I've been busy over the last year with some new Scala projects in my GitHub space. In this blog I will talk about TableParser. The current release is v1.0.5.

TableParser is a CSV file parser which uses type classes to facilitate the task of programming the parser. I have written elsewhere about the advantages of type classes, but in a nutshell, a type class (which is usually defined as a trait with a single parametric type, e.g. trait T[X]) can allow you to create classes which provide functionality which derives from the combination of the type class T and its underlying type X. The totality of such classes, therefore, is the Cartesian product of all type classes T and all underlying (concrete) types X.

TableParser operates on the assumption that each row in a CSV file represents some "thing," which you can model as a case class. Don't worry if your CSV is basically just a matrix of strings--we can handle that too.

But, what if the data in these rows is of disparate types, some Ints, some Doubles, some Strings? For this, we rely on some magic that derives from Scala's ability to perform type inference. This is an aspect of Scala that not generally emphasized enough, in my opinion. Of course, we like the fact that type inference can check the integrity of our program. But it does more than that--it essentially writes code for us!

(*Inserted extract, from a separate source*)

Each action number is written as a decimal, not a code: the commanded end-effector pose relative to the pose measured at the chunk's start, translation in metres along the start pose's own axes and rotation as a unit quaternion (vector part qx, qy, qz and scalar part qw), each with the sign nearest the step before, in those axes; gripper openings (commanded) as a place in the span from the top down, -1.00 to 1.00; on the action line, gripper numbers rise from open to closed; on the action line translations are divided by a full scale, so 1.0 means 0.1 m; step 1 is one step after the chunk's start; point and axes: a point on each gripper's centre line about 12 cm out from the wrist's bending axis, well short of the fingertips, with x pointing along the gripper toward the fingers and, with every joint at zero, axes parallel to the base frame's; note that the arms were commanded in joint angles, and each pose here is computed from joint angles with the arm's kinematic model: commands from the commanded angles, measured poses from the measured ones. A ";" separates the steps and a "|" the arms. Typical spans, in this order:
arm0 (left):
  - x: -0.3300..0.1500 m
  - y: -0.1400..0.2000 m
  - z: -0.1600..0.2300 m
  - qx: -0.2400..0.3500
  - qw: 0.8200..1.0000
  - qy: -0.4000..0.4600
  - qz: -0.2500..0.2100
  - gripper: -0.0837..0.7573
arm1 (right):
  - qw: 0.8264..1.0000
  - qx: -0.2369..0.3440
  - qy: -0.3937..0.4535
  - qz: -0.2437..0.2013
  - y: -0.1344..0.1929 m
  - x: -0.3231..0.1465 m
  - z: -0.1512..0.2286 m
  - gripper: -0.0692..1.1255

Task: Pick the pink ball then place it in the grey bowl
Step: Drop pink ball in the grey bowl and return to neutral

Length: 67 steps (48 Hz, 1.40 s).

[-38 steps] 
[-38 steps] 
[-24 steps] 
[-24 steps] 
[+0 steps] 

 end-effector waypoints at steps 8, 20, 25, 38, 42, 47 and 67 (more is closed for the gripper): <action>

As an example, let's think about a CSV file which contains a set of daily hawk count observations (i.e. each has a date, a species name, and a count). Just to keep it simple for this explanation, we will ignore the date. We describe our hawk count with a simple case class:
case class HawkCount(species: String, count: Int)
And now we create an object which extends CellParsers as follows:
object HawkCountParser extends CellParsers {
  implicit val hawkCountParser: CellParser[HawkCount] = cellParser2(HawkCount)
}
The only tricky part here was that we had to count up the number of parameters in HawkCount and use the appropriate cell parser (in this case, cellParser2). Then we had to pass in the name of the case class and we have a parser which knows how to read a species and, more significantly, how to read and convert the values in the count column to Ints.

What we are actually passing to cellParser2 is a function which takes two parameters. It is the function of HawkCount called "apply." It is the type inference of the compiler which now allows us to know how to parse the individual fields (parameters) of the case class. If you have created additional apply methods (or simply have a companion object for your type), you will have to explicitly name the apply method that you want (you can do this using the type--see README file).

Now, all we have to do is to parse our file. Something like this...
import HawkCountParser._
val hty = Table.parse("hawkmountain.csv")

Note that the returned value is a Try[Table[HawkCount]]. A Table is a monad and can easily be transformed into another Table using map or flatMap.

Sometimes, there will be too many columns to be grouped logically into one case class. But, no worries, you can set up a hierarchy of case classes. Just make sure that you define the parsers for the inner case classes before they are referenced by an outer case class.

You could simply print your table by invoking foreach and printing each row. However, if you want a little more control and logic to your output, you have two options: a simple "square" rendering, for which you will set up an output type, for example,

implicit object StringBuilderWriteable extends Writable[StringBuilder] {
  override def writeRaw(o: StringBuilder)(x: CharSequence): StringBuilder = o.append(x.toString)
  override def unit: StringBuilder = new StringBuilder
  override def delimiter: CharSequence = "|"} 
hty.map(_.render)

Alternatively, you could write your table out to a hierarchical format, such as XML or HTML.
For more detail, please see the README file.